慢性痛和肥胖是当今社会高度普遍的两大疾病，且发病率日益增加。越来越多的证据表明，慢性痛和肥胖之间存在着显著联系，两者的结合会使患者的生活质量更加恶化，但其共病机制尚不清楚。多个基于人类基因组关联研究和转基因动物的基础研究均表明Ⅲ型腺苷酸环化酶（AC3）与肥胖的发生密切相关。我们实验室最近的工作表明，AC3在初级感觉神经元中特异性表达在CGRP阳性的中小直径神经元，高度提示AC3可能参与疼痛的调制。基于下丘脑是调控能量代谢的重要脑区并广泛表达AC3，我们推测，下丘脑中AC3可能是肥胖和慢性痛共病的重要调控激酶。本项目将通过多种转基因小鼠品系，结合病毒注射、光遗传学、化学遗传学和行为药理学，深入探讨下丘脑不同核团、不同细胞类型中表达的AC3对肥胖和慢性痛共病的影响及其可能的分子机制。本研究的实施将为揭示肥胖和慢性痛共病的神经机制提供新的视角，并为肥胖和慢性痛的综合治疗提供新的靶点和理论依据。

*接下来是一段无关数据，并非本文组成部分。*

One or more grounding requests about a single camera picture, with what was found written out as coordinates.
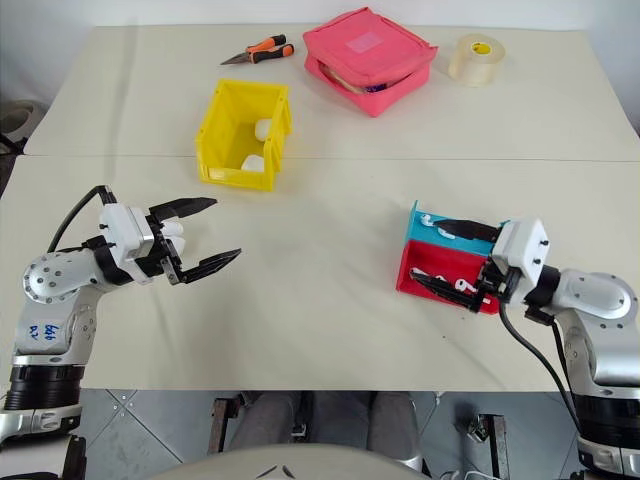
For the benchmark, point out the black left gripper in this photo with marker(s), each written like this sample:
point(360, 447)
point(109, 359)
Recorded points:
point(161, 250)

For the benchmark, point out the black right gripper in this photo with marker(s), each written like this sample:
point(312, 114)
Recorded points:
point(502, 285)

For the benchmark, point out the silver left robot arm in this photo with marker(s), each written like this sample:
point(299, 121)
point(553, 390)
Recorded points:
point(50, 280)

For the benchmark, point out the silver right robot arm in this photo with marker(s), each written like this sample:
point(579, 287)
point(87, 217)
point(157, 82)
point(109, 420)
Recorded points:
point(595, 310)

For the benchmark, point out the yellow plastic bin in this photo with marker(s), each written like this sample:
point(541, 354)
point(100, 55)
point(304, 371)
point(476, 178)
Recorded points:
point(220, 130)

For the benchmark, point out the red plastic tray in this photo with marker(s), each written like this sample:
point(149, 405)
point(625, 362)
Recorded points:
point(415, 260)

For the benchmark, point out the blue plastic tray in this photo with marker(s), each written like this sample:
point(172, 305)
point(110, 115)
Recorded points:
point(417, 235)

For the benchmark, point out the grey rounded shape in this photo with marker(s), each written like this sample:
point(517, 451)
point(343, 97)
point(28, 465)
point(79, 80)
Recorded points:
point(392, 420)
point(267, 420)

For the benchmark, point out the clear adhesive tape roll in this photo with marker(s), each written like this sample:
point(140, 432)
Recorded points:
point(477, 62)

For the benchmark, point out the grey round floor object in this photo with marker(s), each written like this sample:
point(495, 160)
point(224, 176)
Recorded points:
point(17, 117)

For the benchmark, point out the pink fabric zip pouch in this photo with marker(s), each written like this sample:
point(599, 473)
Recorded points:
point(365, 55)

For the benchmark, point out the beige robot torso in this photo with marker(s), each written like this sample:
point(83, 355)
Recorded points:
point(280, 462)

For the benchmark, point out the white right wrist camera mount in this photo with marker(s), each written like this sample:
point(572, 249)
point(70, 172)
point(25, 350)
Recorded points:
point(522, 245)

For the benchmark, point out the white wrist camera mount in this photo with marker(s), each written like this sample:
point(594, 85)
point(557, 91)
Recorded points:
point(522, 245)
point(122, 227)

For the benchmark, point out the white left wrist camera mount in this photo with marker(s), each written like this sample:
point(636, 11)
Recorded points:
point(122, 227)

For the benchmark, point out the dark metal stand post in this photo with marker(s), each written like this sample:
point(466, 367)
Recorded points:
point(220, 425)
point(495, 445)

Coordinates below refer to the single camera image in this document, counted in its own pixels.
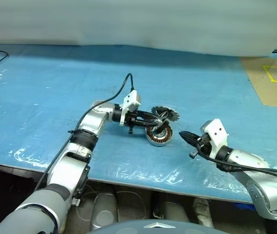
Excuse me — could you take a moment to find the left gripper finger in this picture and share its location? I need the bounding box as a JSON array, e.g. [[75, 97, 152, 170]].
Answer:
[[138, 110, 160, 121], [135, 118, 159, 128]]

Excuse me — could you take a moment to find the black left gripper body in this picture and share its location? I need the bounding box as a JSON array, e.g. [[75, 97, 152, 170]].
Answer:
[[125, 109, 146, 135]]

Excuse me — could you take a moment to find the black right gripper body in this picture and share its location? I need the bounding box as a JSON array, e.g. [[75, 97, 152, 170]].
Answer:
[[188, 133, 214, 159]]

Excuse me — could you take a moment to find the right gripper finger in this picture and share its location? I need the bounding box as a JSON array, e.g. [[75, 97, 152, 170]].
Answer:
[[179, 131, 200, 140], [181, 135, 200, 147]]

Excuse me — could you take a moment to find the motor stator with copper windings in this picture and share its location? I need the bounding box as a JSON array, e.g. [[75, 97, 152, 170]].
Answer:
[[145, 124, 173, 147]]

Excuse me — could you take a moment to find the silver rotor cap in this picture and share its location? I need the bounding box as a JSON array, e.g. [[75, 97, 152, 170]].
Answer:
[[151, 105, 180, 122]]

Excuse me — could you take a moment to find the white crumpled wrap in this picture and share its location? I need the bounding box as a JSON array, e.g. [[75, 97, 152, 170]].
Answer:
[[192, 198, 214, 228]]

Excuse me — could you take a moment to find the grey rounded shell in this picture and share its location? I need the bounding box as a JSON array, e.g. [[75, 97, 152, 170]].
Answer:
[[155, 201, 190, 222], [90, 192, 119, 231]]

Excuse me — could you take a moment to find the brown cardboard sheet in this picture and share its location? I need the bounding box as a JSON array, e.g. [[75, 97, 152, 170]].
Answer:
[[240, 56, 277, 109]]

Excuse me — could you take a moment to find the grey robot torso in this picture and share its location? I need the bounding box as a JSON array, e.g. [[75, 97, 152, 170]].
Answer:
[[86, 218, 223, 234]]

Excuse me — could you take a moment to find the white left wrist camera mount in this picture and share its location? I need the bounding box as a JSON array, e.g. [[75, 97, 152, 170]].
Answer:
[[119, 89, 143, 127]]

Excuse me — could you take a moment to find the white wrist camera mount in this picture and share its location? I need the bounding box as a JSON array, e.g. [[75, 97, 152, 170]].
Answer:
[[200, 118, 229, 159], [119, 89, 143, 127]]

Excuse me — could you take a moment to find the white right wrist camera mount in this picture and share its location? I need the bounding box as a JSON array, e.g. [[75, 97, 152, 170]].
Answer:
[[200, 118, 229, 159]]

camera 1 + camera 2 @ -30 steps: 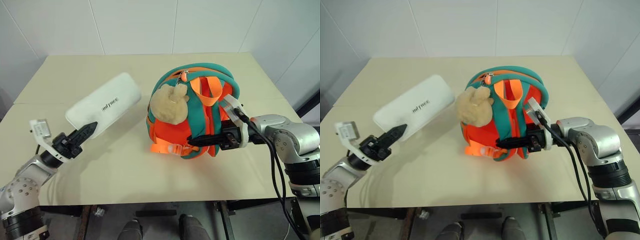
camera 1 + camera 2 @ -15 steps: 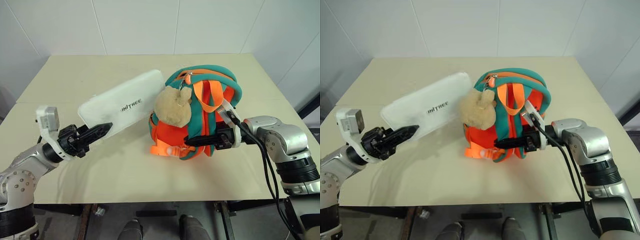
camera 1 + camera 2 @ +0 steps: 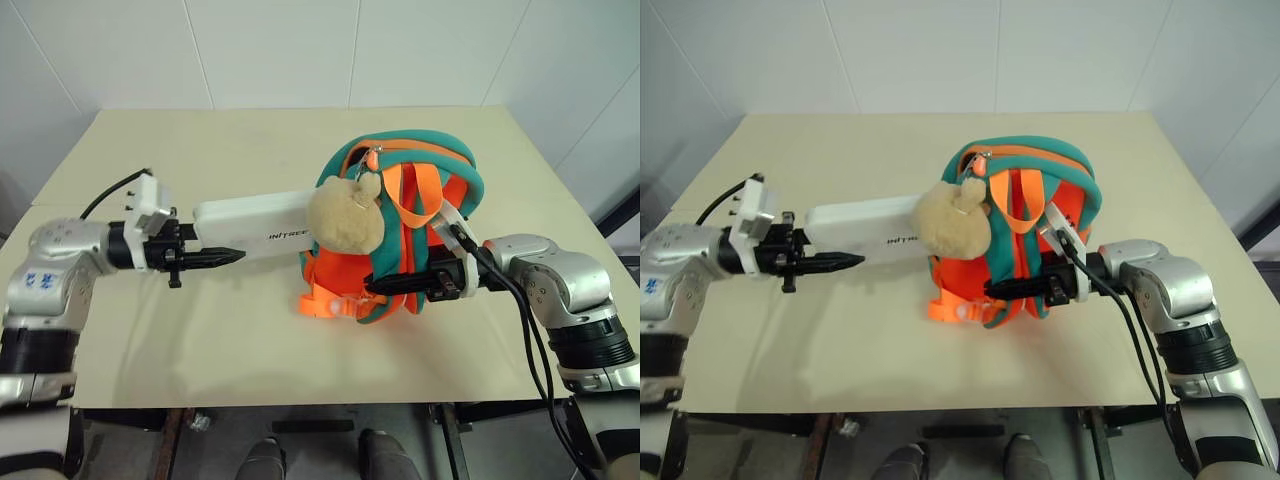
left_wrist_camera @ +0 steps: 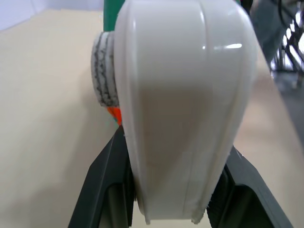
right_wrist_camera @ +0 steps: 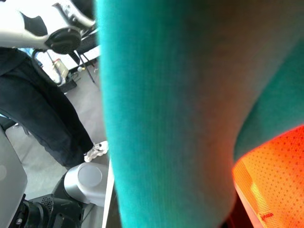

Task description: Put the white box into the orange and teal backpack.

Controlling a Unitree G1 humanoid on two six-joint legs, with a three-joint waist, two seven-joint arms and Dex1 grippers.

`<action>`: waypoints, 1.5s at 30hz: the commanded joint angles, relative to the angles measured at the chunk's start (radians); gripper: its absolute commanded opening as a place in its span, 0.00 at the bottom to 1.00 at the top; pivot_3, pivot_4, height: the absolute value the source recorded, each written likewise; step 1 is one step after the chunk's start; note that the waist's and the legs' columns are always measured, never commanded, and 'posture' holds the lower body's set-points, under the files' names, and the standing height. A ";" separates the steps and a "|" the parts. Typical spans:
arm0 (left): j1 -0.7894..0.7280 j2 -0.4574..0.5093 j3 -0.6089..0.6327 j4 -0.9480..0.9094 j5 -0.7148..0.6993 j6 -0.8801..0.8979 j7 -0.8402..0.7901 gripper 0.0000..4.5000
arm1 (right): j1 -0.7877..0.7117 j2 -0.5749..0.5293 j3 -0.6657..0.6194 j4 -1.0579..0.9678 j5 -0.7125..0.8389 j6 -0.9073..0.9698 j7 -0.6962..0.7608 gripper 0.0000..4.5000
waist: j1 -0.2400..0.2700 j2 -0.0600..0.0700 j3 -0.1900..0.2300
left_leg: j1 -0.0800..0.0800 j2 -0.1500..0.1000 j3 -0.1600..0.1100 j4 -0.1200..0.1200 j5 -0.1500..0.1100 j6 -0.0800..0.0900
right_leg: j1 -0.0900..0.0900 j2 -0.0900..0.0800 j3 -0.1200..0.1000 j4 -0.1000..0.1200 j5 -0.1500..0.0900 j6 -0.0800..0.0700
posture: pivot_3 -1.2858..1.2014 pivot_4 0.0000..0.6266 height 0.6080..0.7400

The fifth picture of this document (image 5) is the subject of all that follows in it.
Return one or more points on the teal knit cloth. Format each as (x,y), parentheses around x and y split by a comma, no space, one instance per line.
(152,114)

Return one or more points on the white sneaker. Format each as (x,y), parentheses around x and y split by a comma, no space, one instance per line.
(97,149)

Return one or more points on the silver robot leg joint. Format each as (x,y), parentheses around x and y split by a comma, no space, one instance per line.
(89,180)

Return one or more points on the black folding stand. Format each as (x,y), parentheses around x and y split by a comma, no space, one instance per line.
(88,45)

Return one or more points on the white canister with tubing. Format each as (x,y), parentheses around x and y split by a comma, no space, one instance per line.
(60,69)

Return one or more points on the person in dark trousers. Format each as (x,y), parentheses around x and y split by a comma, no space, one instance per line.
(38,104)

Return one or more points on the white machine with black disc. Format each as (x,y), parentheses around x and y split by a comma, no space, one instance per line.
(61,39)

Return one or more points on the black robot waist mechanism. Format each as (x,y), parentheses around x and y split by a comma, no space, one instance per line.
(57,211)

Chronic pain and obesity are two of the most prevalent diseases in our society and are increasing rapidly. Accumulating evidence strongly suggests that pain and obesity are significantly related to each other and the combination of obesity and pain may worsen a patient's quality of life more than each condition per self. However, the underlying mechanism remains unclear. Evidence from human genetic studies using genome-wide association analysis and basic researches from transgenic mice suggested that AC3 is highly related to obesity. Recent study from our lab indicated that AC3 is predominantly expressed in the small to medium sized CGRP-positive DRG neurons, implying AC3 enzyme might potentially function in nociception. Since hypothalamus is an important brain area regulating metabolism and AC3 is expressed throughout the hypothalamus, we speculate that AC3 in hypothalamus may be an important regulatory kinase for the comorbidity of obesity and chronic pain. This project will extensively explore the expression of AC3, in different nuclei and cell types of hypothalamus using a variety of transgenic mouse lines, combined with virus injection, optogenetics, DREADD and animal behavioral methods. Also, a possible upstream mechanism of AC signaling will be examined. The present project will provide important insights concerning molecular events contributing to comorbidity of chronic pain and obesity and may identify a specific drug target for the comprehensive treatments of obesity and chronic pain.